# TASK DIRECTIONS
Output the listing below verbatim, but drop the images.

# DATA EXCERPT
/---
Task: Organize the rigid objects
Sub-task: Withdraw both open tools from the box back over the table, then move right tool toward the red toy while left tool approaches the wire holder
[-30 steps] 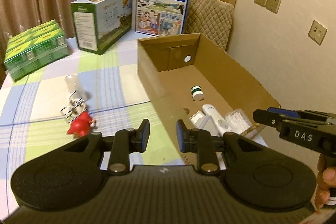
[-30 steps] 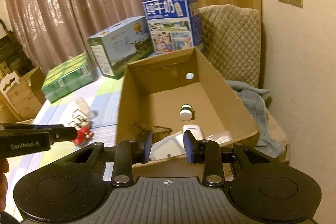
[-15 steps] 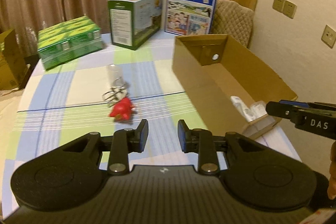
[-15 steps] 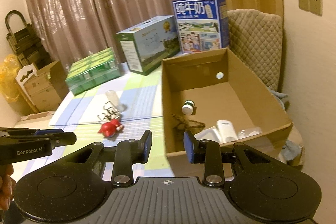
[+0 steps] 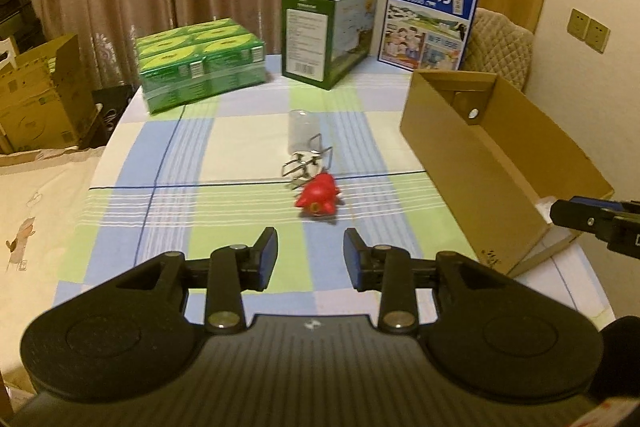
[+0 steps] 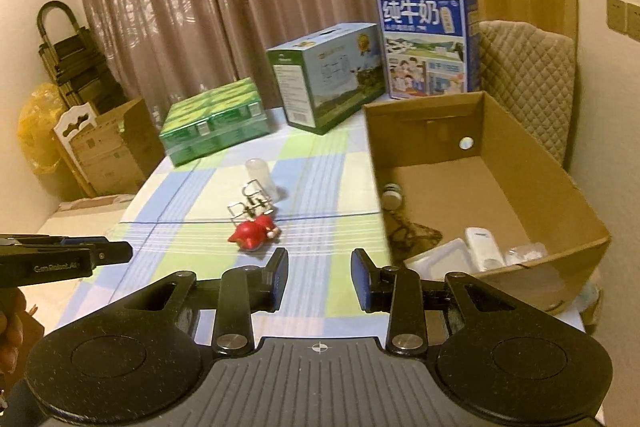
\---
# RESPONSE BELOW
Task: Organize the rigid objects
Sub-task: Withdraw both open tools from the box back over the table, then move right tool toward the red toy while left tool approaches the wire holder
[-30 steps] 
[-30 steps] 
[-15 steps] 
[-15 steps] 
[+0 steps] 
[+0 steps] 

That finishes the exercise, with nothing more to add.